◆ REQUIRED ACTION ◆
For the data below, report how many lines contain the string "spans" and write nothing more.

==========

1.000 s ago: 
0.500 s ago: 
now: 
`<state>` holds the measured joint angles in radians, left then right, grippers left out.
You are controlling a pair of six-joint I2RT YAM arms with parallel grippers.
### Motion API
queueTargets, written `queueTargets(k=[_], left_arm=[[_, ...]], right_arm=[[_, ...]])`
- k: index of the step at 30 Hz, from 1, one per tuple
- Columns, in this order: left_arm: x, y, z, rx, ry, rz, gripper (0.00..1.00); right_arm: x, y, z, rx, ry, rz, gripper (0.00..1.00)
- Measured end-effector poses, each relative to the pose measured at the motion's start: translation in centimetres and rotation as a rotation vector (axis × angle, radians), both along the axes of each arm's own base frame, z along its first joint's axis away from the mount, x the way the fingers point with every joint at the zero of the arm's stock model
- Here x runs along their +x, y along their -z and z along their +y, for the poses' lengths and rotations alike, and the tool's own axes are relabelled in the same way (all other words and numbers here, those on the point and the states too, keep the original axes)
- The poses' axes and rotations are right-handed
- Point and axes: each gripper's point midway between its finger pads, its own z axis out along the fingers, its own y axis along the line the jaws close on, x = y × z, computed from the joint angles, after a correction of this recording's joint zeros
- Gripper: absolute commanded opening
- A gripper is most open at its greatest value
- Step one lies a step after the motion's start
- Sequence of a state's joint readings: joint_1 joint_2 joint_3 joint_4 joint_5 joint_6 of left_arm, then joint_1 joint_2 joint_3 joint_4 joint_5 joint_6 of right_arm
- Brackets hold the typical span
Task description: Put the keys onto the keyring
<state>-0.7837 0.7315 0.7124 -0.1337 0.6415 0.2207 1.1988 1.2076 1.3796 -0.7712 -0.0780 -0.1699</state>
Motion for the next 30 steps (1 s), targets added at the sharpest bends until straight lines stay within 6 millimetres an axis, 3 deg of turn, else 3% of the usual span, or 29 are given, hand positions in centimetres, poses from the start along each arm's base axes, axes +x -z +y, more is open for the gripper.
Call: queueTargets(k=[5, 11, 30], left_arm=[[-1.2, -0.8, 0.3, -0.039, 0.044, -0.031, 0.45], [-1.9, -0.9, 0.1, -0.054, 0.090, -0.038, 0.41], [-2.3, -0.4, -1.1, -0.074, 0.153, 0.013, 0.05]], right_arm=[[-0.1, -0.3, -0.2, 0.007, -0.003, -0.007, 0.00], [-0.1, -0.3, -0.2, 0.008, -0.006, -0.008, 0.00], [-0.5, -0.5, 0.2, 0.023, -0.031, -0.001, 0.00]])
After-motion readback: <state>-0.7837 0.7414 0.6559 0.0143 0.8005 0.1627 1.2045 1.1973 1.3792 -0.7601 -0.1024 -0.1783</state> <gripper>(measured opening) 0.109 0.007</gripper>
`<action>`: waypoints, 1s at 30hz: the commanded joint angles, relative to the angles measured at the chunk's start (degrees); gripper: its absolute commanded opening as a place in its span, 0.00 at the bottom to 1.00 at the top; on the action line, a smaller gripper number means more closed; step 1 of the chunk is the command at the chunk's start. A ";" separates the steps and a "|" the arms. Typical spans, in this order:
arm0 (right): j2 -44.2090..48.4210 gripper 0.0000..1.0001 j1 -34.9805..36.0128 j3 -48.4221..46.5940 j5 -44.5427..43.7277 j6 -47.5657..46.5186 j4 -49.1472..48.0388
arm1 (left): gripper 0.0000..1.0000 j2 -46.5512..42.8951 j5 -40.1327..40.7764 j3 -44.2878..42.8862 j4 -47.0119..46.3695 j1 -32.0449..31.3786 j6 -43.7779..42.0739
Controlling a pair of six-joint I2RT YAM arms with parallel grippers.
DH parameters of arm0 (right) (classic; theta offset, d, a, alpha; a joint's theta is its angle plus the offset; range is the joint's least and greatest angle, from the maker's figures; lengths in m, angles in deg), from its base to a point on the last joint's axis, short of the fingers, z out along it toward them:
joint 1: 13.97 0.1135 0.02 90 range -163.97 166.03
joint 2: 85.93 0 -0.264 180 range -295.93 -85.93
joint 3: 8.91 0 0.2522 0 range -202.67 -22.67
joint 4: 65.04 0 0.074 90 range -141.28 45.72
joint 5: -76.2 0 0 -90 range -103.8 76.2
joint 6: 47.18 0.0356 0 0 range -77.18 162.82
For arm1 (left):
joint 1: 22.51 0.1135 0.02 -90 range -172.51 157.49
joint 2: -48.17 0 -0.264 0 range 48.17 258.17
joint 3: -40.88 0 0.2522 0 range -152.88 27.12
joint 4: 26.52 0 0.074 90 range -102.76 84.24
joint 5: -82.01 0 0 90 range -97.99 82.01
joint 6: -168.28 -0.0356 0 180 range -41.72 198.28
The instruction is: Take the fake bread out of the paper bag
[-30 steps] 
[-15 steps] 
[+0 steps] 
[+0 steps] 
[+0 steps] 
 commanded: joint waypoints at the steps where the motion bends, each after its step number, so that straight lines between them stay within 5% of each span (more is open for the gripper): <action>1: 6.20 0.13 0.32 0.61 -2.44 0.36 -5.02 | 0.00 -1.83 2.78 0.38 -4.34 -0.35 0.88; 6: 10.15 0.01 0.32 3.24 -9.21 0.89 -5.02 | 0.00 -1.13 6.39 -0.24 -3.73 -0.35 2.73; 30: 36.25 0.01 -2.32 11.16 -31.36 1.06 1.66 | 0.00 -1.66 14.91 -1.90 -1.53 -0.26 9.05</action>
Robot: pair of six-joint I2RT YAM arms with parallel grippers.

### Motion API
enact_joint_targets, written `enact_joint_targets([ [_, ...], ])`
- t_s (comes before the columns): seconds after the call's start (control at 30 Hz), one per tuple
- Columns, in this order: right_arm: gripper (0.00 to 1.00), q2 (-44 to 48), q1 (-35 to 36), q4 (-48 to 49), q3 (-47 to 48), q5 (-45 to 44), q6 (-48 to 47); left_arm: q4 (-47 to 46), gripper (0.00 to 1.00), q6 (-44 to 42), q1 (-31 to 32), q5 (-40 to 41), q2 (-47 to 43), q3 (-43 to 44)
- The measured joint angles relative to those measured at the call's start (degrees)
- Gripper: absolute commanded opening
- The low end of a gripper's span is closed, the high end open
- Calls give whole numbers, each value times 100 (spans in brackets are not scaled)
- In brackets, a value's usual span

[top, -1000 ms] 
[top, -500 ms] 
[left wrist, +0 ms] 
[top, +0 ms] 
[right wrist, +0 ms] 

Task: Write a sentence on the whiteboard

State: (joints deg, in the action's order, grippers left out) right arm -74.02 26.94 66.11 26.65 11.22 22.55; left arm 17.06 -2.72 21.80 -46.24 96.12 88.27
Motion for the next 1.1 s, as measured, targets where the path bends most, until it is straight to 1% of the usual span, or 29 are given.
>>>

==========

◆ REPLY ◆
2